There are a number of dangerous misconceptions surrounding ad fraud which are costing advertisers billions of dollars per year. If unaddressed or simply left to be, these issues can become much bigger than they already are, and hurt your campaigns in more ways than one in the long run.

We reached out to Stewart Boutcher, CTO at Beacon, to learn more about the most common misconceptions surrounding ad fraud, to help you address them sooner rather than later.


The most common misconceptions about ad fraud

If you have ever advertised online, the chances are that you have been a victim of ad fraud. 

Ad fraud can be defined as any attempt to defraud digital advertising networks and campaigns for financial gain.

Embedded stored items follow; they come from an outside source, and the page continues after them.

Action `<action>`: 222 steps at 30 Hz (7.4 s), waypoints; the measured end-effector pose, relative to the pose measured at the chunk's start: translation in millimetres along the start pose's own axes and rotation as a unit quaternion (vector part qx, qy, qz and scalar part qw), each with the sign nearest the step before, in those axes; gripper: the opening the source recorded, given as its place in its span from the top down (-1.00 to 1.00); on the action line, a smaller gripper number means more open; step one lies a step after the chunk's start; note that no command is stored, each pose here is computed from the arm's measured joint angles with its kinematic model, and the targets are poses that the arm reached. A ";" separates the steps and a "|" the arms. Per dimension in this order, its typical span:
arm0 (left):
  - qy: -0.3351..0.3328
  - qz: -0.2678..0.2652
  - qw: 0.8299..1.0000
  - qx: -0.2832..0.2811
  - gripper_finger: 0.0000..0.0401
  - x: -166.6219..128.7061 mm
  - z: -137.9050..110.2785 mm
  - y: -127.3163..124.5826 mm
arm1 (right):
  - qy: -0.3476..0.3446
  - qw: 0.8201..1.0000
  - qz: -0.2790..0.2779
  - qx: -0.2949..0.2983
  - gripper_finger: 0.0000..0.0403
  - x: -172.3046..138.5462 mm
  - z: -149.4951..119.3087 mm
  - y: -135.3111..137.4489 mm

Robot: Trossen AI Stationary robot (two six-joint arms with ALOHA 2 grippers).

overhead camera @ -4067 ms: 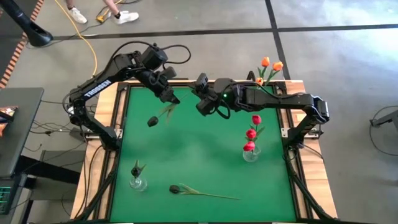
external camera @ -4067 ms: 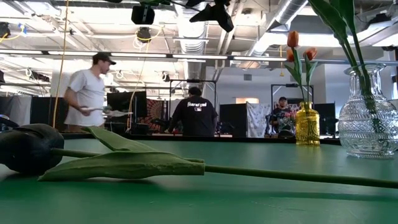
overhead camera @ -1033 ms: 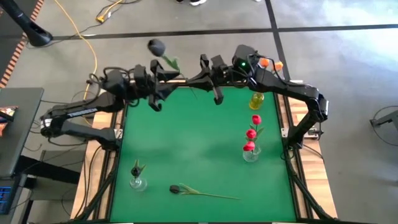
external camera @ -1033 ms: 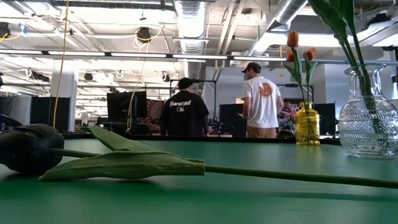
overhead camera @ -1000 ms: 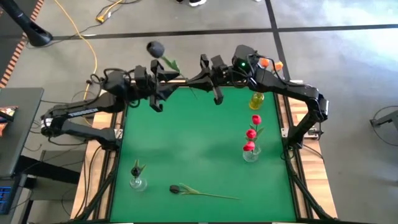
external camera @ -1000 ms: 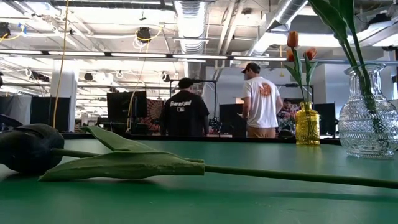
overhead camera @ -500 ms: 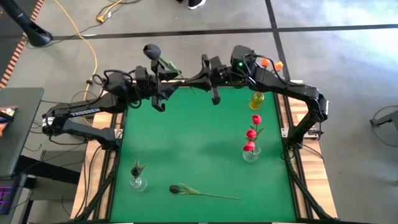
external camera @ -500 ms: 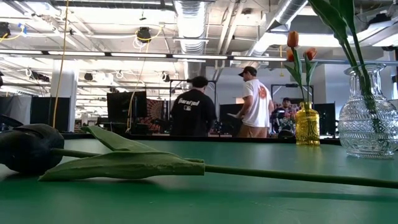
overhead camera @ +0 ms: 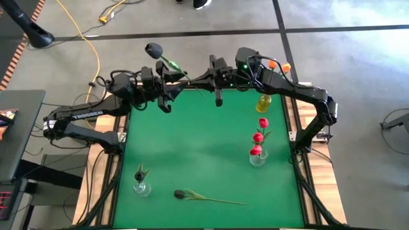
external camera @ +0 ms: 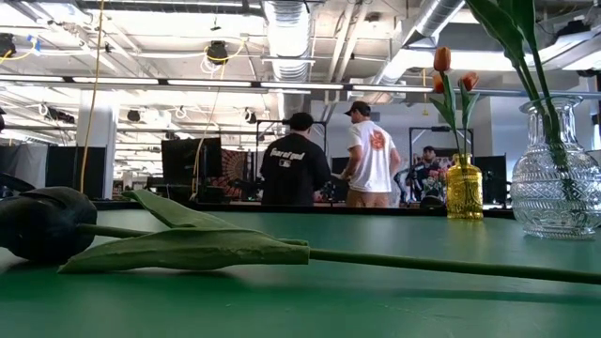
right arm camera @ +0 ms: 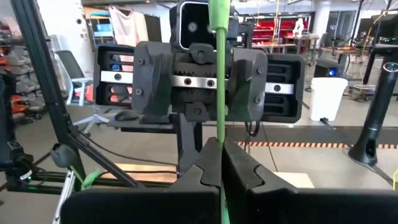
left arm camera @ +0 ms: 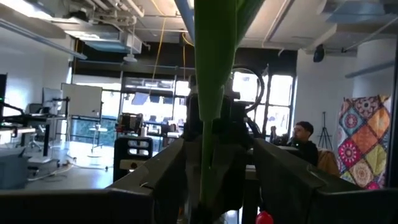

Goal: Sort flowers into vase by color
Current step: Put the top black tulip into the bottom transparent flower vase

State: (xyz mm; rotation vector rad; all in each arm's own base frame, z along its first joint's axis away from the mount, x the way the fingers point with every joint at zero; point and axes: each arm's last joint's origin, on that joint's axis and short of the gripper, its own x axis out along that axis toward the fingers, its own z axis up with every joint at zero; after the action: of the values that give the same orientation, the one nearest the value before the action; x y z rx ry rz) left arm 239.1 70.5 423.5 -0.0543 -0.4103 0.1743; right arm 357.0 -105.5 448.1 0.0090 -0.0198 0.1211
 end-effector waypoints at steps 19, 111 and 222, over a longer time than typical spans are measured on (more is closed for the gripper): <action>0.010 0.003 1.000 -0.026 0.38 0.1 -2.0 0.4 | 0.013 1.000 -0.002 0.006 0.88 0.0 -2.7 -0.1; 0.175 -0.400 0.873 -0.215 1.00 -194.9 16.2 -59.5 | 0.089 0.979 -0.063 0.170 -0.40 -10.6 8.1 128.6; 0.356 -0.438 0.810 -0.159 0.96 -235.0 -112.8 -86.9 | 0.079 0.953 -0.097 0.274 -0.40 -14.2 7.2 93.2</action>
State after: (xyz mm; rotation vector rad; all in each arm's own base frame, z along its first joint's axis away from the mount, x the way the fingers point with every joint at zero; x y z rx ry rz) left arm 86.0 -59.1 235.7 -0.2462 0.3251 -0.8278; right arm 331.5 -14.8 455.7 0.5568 0.1749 -0.0727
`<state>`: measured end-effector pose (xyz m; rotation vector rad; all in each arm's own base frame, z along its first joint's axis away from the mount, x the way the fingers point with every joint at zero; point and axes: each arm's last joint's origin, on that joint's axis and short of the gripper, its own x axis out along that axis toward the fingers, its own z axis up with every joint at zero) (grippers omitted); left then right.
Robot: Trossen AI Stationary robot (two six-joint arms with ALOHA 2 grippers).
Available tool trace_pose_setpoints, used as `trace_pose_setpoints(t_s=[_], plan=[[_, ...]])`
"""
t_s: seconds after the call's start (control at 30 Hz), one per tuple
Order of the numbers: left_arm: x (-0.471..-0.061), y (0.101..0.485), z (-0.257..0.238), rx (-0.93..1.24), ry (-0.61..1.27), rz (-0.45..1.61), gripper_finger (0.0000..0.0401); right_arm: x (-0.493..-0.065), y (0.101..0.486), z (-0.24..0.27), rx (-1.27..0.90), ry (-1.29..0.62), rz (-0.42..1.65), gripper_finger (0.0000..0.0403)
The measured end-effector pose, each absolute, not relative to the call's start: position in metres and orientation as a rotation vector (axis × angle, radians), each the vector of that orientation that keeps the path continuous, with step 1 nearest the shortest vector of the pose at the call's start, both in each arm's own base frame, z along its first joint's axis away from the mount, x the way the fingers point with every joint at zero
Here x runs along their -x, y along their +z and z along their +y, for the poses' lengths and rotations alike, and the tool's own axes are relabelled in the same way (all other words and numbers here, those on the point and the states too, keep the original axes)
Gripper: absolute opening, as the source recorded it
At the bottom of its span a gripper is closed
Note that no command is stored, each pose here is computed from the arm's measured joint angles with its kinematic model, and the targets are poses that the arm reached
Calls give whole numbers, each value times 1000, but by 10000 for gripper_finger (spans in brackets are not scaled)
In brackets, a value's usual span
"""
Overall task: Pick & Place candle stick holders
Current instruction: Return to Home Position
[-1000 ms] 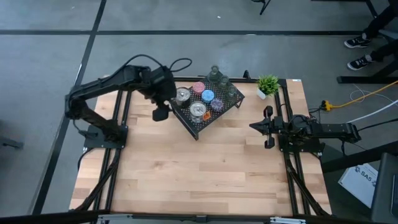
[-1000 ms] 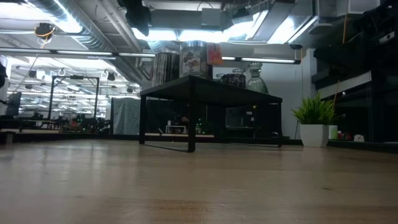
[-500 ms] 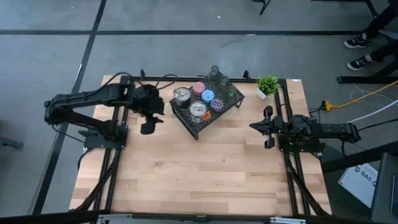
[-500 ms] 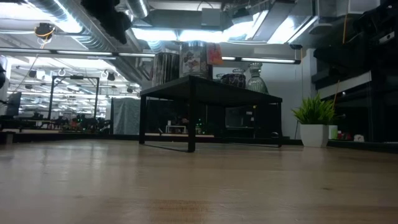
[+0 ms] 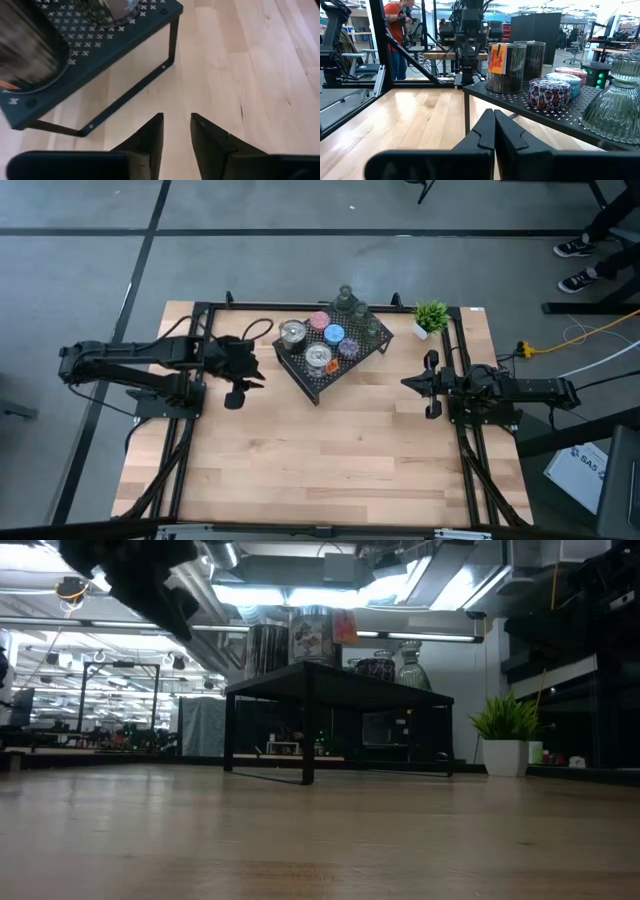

It is typically carried out through the use of bots – software applications programmed to do certain tasks – though there are a number of other methods that scammers use to trick advertisers and waste their budgets.

Research published by Statista estimates that the costs related to ad fraud worldwide will grow exponentially within the four year between 2018 and 2022, going from $19 billion to $44 billion – highlighting the devastating and worsening impact that ad fraud is having on companies’ marketing efforts. 

Despite the extent of the problem, however, there are many misconceptions that marketers have about ad fraud and the effect that it has on their business, and it is important to dispel some of these common fallacies to help firms understand why they should be concerned.

1.   Bots are not my problem


In many cases, it appears that digital advertisers, while aware of ad fraud and the existence of bots, do not believe that they are an issue for their business.

This is simply untrue and a dangerous way of thinking, given the fact that virtually every advertiser and campaign is affected by ad fraud. 

Bot networks can be programmed to target campaigns of all sizes and across all mediums, and are largely indiscriminate in the way that they conduct attacks, with fraudsters constantly developing new tactics and strategies to maximise revenue while minimising the likelihood of being detected.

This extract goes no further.